Heavy gunfire was reported for several hours beginning around 4:30 a.m. local time (10:30 p.m. ET Tuesday) in the northern Paris suburb of Saint-Denis. Another person was also killed while seven others were arrested during the operation.
A woman detonated a suicide vest as the apartment was stormed, according to the Paris Prosecutor's Office. It was not immediately clear how the second person died.
Five police officers and a passerby were injured during the incident. A police dog named Diesel was also killed.
Officials confirmed that Abdelhamid Abaaoud, a Belgian jihadist who is suspected of being a lynchpin in the assaults that killed 129 people in Paris on Friday, was one of several people targeted by the raid. However, it was not immediately clear whether Abaaoud was among those arrested or was ever in the apartment.
Veronique Haounoh, 43, was holed-up in an apartment across the street from the operation with several neighbors and heard "explosions at irregular intervals."
"We heard so many booms," she told NBC News. "I'm shaking. We are very scared, I can't stop crying."
Witness Abdel Nour al Jazaeri, an unemployed Algerian immigrant, told NBC News that he saw police raiding a building and heard intense gunfire beginning at 4:30 a.m.
A local resident who lives nearby said that he heard "lots of shots" between 4:30 a.m. and 6:30 a.m. local time.
"I was sleeping," said the man, who identified himself only as Alexandre. "I heard the noise — the shots. I said, 'That's not fireworks'."

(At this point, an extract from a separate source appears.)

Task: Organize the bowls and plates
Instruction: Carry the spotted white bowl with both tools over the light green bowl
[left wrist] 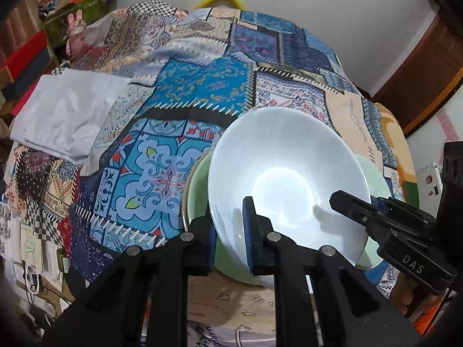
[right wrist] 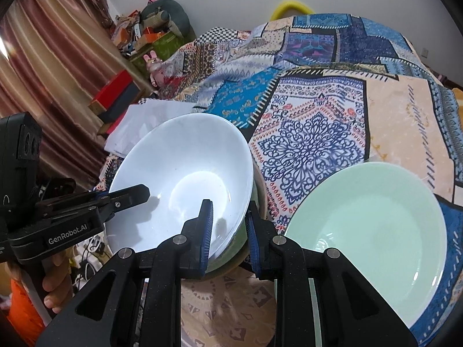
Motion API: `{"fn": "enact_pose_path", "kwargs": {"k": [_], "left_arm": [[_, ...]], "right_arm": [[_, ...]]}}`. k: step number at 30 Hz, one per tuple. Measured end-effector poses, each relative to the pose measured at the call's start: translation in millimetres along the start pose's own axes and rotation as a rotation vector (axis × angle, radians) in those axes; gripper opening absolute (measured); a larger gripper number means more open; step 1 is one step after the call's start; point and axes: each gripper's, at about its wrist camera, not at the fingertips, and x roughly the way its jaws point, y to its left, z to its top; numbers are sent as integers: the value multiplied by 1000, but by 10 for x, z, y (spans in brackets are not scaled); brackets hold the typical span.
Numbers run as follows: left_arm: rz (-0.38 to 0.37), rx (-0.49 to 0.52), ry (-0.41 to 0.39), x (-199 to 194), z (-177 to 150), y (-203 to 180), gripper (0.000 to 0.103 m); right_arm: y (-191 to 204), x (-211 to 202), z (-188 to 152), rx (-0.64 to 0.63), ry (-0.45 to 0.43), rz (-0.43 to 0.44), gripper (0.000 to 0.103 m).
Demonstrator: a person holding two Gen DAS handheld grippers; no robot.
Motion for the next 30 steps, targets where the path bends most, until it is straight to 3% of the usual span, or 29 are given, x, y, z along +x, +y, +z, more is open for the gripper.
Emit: {"fn": "enact_pose_path", "kwargs": {"k": [12, 20, 24, 30], "left_arm": [[-5, -17, 35, 143, -24, 136, 16], [3, -10, 35, 164, -29, 121, 16], [24, 6, 39, 198, -54, 106, 16], [25, 1, 41, 183, -52, 106, 16]], "right_arm": [[32, 147, -56, 3, 41, -10, 20], [27, 149, -65, 21, 36, -17, 21], [57, 111, -65, -2, 22, -61, 23], [-9, 72, -67, 13, 16, -38, 23]]}}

Some people who lived nearby were escorted by police from their homes straight out of their beds clad in just their underwear or pajamas.
Saint-Denis is a low-income area that's close to the Stade de France, a 81,000-seat venue which was targeted by three suicide bombers during a game involving the national team and Germany on Friday.

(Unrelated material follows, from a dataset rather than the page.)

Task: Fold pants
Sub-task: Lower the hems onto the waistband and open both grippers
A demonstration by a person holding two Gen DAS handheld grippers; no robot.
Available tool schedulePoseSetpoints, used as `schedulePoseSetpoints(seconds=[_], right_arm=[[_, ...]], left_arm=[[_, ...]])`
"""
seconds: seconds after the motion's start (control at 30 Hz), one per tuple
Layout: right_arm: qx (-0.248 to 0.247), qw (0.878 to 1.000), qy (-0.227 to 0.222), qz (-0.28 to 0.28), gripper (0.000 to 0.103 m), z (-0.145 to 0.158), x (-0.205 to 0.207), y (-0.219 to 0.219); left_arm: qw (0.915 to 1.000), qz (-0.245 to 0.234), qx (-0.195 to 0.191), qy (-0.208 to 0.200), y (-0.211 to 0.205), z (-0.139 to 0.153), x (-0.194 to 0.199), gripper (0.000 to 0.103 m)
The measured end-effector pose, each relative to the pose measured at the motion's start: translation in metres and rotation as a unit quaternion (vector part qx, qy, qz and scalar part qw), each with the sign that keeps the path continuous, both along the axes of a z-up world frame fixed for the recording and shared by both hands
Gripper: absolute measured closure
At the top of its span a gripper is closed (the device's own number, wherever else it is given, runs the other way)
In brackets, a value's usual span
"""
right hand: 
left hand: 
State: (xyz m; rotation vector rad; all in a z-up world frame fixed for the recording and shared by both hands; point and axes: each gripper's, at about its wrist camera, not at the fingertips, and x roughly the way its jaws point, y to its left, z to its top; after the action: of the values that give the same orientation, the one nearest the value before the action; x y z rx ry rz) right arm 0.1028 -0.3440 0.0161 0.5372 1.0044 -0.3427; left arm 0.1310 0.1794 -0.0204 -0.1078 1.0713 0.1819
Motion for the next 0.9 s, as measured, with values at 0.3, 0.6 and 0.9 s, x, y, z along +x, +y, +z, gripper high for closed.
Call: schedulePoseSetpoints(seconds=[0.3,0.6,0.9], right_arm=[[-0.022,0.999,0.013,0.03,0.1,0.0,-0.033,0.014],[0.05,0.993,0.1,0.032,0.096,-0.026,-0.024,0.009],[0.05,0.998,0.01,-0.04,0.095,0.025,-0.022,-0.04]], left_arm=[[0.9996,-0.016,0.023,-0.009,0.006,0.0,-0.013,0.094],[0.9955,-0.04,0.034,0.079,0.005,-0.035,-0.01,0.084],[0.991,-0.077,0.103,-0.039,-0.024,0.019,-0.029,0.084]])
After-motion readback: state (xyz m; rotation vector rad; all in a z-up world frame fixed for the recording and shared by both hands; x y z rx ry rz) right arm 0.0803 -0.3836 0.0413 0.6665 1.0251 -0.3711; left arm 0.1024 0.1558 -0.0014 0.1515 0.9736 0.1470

Police said they followed a female suspect who was believed to have a connection to the terrorists behind Friday's attack to the property in Saint-Denis. The subsequent operation involved 110 officers from France's elite RAID unit.
Local resident Jawad Ben Dow told Reuters that the standoff was centered on his apartment.
Mathieu Hanotin, a local lawmaker, described the operation as a "big victory."
When asked if he thought the suspects at the apartment were planning another attack, Hanotin said that remained unclear but added their weapons showed "they were ready."
Authorities have been searching for two more suspects believed to have directly participated in Friday's series of bombings and shootings. Seven attackers were killed, most in suicide bombings, officials said.
Police had already been looking for known accomplice Salah Abdeslam, 26. French officials told The Associated Press that an analysis of the attacks indicated one additional person directly involved in the onslaught remains unaccounted for.
On Tuesday, two Air France passenger jets leaving from the U.S. for Paris were diverted after bomb threats were phoned in, the airline said.
Both planes landed safely — a flight from the Washington, D.C., area in Halifax, Nova Scotia, and a plane from Los Angeles in Salt Lake City, Utah, officials said.
Earlier, a soccer stadium in Germany packed with thousands of fans was abruptly evacuated because of a "potential threat to spectators," police said.